Photo de Manuel Valls à l'Assemblée nationale.
13 novembre 2014

Indépendance de la justice

Affaires UMP
 
L’opposition veut entraîner le Gouvernement dans les polémiques à partir d’amalgames, mais il n’y entrera pas. C’est une affaire qui concerne d’abord l’UMP. Le Gouvernement n’a qu’une seule ligne : respect du droit et indépendance de la justice. "Les temps ont changé et l’opposition a du mal à l’admettre : depuis 2012, le temps est révolu des interventions et des pressions sur la justice, à tous les niveaux" a rappelé Manuel Valls devant l'Assemblée mercredi 12 novembre.
"Les responsables politiques ne sont pas au-dessus des lois, du droit, et de l’Etat de droit" a ajouté le Premier ministre.
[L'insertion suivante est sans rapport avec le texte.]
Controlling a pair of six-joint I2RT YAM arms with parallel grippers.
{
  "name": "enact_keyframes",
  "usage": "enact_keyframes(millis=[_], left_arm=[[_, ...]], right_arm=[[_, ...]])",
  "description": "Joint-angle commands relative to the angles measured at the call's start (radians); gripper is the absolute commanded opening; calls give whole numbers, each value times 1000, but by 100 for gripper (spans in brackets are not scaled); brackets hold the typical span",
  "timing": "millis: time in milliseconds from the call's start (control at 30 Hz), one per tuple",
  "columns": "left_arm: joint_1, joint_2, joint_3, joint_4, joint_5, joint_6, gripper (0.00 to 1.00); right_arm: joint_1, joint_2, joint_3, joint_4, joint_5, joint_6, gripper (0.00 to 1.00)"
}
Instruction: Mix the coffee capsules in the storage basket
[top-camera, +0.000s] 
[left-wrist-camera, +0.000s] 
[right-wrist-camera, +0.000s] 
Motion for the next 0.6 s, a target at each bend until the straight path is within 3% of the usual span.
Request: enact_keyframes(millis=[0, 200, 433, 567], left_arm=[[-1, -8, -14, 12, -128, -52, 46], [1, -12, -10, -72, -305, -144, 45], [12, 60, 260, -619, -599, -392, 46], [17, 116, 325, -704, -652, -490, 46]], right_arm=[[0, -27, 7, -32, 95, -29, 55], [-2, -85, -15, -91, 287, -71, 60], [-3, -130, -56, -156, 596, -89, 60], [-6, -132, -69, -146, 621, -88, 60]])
Des progrès ont été actés, sur l’indépendance de la justice (fin des instructions individuelles, …) comme en matière de transparence de la vie publique (loi transparence). Ce sont d’ailleurs des progrès sur lesquels on aimerait entendre l’opposition, qui s’y est largement opposée quand ces progrès ont été débattus devant le Parlement. Compte-t-elle, oui ou non, revenir sur les réformes que nous avons mises en place?
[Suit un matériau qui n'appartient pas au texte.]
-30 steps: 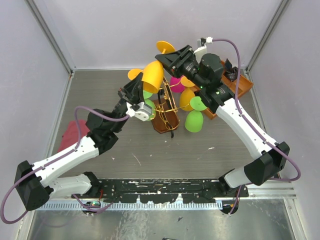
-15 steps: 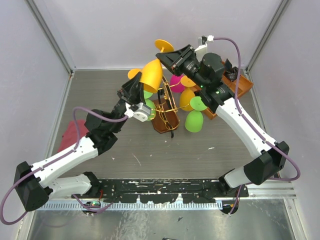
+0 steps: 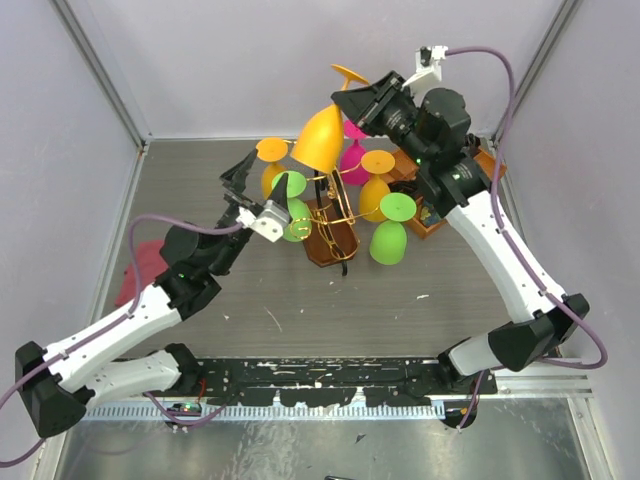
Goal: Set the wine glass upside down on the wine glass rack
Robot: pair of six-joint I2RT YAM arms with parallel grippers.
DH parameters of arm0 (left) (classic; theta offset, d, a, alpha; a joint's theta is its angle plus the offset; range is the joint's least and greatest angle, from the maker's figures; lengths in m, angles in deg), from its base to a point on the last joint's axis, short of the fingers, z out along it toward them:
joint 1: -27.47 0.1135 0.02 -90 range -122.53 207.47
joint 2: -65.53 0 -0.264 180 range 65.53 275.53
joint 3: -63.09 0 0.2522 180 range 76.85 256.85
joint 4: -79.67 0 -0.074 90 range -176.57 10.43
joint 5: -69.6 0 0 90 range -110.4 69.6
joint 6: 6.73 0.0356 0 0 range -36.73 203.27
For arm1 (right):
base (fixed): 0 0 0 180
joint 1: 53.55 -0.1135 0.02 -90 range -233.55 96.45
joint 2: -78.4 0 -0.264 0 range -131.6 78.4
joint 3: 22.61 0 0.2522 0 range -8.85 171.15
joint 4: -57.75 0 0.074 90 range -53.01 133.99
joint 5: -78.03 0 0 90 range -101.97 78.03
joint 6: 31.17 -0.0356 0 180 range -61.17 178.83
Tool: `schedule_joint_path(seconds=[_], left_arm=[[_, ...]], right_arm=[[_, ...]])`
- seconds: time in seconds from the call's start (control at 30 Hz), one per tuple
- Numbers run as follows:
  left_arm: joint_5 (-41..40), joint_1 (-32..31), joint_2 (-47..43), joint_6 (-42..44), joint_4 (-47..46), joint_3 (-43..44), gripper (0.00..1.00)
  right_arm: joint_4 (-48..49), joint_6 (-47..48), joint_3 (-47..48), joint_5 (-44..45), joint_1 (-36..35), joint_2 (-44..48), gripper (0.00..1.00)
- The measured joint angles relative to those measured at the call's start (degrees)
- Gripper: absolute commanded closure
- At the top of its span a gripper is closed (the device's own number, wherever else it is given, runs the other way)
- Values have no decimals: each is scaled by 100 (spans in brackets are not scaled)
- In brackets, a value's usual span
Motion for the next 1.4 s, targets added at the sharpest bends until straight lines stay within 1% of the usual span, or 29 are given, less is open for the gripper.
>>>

Nous voulons pour notre part aller encore plus loin, en engageant par des réformes constitutionnelles une réforme du Conseil supérieur de la magistrature et en actant son rôle dans les nominations. L’opposition et ses différentes sensibilités sont-elles prêtes à nous retrouver sur cet enjeu essentiel ? 
Le Gouvernement s’en tient aux faits : "Les comptes de campagne (de Nicolas Sarkozy) ont été rejetés par le Conseil constitutionnel, qui a estimé dès lors que le candidat n’avait pas droit au remboursement forfaitaire déjà perçu, et qu’il devait le restituer ; le Conseil constitutionnel a validé le montant du versement que ce candidat devait verser au Trésor public et a dit que ce versement présentait le caractère d’une sanction ; comme l’a rappelé le parquet de Paris, c’est au vu des seuls éléments portés à sa connaissance par les commissaires aux comptes de l’UMP sur le paiement de cette pénalité que le Parquet a ouvert le 2 juillet une enquête préliminaire, et qu’au terme de celle-ci il a confié le 6 octobre à des juges financiers, évidemment indépendants, l’ouverture d’une information judiciaire pour abus de confiance, complicité et recel". Voilà les faits. Dans toutes ces décisions, il n’y a eu aucune intervention de l’exécutif, aucune. Et comment ne pas rappeler les déclarations le 20 juillet dernier de François Fillon : "Nous sommes frappés par un scandale financier majeur. Aux juges de faire la lumière, nous en tirerons les conséquences ensuite".